The theme park opened in 2001, an idea from Marvin Rosenthal, who was born to Jewish parents but eventually became a Baptist minister. He conceived it as "a living biblical museum" and designed it to replicate key religious sites in Jerusalem. But it always struggled financially.
Christian TV company Trinity Broadcasting Network bought the park in 2007 for $37M, but its main supporter, TBN founder Jan Crouch, died in 2016. Stage shows were halted in January and the property owners hired a real estate broker, the Orlando Weekly reported. The Crouches' granddaughter said the family had received offers to develop the site into a strip mall.
Chuck Whittall of Unicorp Development, developer of the retail and entertainment complex Icon Park, told a local TV station that his company had been approached about buying the site and could potentially build a mixed-use development with apartments and retail.

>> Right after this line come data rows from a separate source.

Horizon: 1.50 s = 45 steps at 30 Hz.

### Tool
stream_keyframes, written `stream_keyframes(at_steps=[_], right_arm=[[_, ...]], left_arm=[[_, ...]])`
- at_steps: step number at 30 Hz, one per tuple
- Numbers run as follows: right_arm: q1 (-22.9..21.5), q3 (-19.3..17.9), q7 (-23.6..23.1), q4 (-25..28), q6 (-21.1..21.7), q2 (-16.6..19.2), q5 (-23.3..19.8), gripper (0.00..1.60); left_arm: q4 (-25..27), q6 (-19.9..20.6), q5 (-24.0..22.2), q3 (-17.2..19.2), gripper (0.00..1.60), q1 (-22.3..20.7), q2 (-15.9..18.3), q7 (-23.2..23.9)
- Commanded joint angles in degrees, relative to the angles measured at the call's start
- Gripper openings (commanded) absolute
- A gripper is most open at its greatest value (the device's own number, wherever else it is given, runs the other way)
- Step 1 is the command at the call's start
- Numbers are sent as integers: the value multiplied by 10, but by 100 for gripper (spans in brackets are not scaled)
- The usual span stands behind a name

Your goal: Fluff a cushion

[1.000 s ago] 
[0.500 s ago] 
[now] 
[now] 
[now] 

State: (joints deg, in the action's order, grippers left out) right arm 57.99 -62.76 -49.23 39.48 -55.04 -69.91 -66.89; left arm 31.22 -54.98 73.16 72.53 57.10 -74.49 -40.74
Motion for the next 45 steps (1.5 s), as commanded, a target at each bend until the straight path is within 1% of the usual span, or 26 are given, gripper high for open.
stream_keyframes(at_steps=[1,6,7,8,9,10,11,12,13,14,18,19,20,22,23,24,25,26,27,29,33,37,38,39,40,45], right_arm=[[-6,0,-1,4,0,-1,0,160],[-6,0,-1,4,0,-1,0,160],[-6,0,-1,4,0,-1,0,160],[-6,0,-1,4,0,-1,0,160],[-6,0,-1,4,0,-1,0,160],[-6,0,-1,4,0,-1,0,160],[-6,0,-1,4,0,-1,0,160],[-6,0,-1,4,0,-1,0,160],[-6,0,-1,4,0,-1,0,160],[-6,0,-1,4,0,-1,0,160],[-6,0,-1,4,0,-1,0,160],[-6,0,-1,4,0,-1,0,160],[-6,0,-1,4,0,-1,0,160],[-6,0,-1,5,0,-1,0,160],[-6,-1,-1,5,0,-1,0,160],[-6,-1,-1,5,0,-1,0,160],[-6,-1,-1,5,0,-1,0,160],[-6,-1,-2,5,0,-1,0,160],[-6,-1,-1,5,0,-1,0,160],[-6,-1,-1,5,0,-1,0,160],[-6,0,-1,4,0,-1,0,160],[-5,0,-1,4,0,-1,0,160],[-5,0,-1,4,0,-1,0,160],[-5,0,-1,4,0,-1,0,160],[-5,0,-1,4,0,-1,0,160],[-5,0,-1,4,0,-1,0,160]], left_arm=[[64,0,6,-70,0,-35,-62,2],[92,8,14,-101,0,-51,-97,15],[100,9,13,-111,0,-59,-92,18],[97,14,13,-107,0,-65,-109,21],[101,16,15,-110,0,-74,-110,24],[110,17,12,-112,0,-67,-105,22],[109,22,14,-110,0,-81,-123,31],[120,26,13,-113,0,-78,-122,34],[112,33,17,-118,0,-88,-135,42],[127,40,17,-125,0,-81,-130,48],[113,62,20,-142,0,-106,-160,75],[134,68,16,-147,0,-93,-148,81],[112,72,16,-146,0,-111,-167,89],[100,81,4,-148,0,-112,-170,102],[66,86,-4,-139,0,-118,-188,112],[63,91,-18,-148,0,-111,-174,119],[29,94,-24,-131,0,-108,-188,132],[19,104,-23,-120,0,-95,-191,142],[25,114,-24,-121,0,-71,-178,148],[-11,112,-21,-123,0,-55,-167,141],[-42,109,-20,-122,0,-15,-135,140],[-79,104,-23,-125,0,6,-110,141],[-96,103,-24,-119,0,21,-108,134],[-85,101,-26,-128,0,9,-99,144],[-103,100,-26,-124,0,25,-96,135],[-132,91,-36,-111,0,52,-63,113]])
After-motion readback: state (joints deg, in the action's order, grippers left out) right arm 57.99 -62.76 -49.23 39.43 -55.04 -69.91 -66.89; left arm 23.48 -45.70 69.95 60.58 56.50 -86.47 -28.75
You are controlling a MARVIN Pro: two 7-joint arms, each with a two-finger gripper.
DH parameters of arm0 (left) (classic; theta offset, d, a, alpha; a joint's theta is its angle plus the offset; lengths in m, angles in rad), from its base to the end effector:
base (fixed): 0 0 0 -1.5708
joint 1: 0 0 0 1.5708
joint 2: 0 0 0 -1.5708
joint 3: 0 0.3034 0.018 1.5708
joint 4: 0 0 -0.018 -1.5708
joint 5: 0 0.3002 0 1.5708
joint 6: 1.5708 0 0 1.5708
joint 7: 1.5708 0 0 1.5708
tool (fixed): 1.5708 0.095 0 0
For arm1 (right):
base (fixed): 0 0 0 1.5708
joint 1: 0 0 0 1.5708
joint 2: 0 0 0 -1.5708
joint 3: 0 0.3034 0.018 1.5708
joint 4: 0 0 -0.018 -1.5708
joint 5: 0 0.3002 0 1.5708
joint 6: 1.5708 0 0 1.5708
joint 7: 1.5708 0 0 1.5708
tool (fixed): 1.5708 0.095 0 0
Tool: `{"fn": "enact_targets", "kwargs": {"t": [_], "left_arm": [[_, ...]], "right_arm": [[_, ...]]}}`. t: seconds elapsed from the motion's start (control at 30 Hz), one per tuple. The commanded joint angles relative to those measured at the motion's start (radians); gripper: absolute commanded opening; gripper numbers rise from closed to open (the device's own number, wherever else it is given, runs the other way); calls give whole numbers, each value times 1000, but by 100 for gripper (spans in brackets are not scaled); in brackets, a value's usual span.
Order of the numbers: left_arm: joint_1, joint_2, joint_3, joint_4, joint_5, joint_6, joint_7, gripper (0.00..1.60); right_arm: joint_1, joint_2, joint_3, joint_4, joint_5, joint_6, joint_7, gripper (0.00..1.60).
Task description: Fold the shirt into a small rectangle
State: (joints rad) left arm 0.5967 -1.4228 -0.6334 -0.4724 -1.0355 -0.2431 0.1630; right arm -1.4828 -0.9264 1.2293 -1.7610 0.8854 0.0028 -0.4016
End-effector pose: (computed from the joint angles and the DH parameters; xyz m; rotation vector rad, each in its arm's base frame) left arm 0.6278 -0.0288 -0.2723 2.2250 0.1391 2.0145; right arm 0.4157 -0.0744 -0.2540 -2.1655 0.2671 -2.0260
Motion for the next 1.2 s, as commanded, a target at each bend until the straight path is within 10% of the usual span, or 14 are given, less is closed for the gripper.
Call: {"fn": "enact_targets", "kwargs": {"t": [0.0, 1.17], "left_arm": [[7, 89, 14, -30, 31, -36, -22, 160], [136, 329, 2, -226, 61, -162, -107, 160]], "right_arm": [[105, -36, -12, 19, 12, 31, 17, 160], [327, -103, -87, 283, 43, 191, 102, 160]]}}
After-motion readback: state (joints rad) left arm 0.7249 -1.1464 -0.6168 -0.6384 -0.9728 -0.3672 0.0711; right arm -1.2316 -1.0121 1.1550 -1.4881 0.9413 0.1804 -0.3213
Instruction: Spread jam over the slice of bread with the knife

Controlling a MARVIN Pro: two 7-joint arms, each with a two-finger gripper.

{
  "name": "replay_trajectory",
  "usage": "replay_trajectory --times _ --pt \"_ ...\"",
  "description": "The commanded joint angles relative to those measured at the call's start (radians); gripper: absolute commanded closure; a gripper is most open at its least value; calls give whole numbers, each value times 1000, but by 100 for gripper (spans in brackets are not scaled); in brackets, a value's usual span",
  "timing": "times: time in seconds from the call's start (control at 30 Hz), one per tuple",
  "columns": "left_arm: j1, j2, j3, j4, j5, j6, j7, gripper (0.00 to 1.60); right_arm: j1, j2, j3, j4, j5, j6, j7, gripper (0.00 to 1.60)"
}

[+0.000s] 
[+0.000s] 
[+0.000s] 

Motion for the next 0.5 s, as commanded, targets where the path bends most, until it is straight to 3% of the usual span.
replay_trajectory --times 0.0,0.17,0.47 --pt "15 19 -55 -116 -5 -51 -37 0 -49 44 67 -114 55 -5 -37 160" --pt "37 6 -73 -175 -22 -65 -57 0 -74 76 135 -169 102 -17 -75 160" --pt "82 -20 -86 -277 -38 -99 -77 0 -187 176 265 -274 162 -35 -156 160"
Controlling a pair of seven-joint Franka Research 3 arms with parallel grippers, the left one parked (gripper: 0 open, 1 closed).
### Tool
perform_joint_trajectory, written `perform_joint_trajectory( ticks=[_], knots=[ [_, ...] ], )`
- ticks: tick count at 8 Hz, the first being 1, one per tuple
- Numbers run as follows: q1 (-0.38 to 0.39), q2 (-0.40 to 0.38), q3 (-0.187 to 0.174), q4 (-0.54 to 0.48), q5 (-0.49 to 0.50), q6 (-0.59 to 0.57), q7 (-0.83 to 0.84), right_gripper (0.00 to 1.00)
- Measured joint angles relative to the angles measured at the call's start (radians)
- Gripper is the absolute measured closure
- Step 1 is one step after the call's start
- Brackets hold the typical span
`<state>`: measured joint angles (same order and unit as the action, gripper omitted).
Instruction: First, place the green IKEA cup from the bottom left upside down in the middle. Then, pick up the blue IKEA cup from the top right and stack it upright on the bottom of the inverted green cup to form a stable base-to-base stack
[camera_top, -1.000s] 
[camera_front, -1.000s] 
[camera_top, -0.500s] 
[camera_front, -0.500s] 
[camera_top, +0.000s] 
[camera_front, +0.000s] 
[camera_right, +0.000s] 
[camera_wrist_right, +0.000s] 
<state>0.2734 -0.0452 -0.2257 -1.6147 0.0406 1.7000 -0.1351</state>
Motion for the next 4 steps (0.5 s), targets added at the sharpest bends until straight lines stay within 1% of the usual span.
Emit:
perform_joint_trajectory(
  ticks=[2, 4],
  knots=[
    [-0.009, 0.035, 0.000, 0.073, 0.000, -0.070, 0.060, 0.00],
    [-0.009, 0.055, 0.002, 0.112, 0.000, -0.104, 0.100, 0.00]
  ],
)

The Holy Land Experience's ticket sales — admission was $50 per adult — plunged from $9.4M in 2013 to $5.5M five years later, the Orlando Sentinel reported, while contributions likewise dropped from $42.7M in 2010 to $384K in 2016. The theme park struggled financially despite a 2006 bill in which the Florida state legislature agreed to treat the property like a church and exempt it from paying $5.8M in property taxes.
The actor who played Jesus at the park told the Sentinel that now, “We will follow the almighty dollar rather than the almighty.”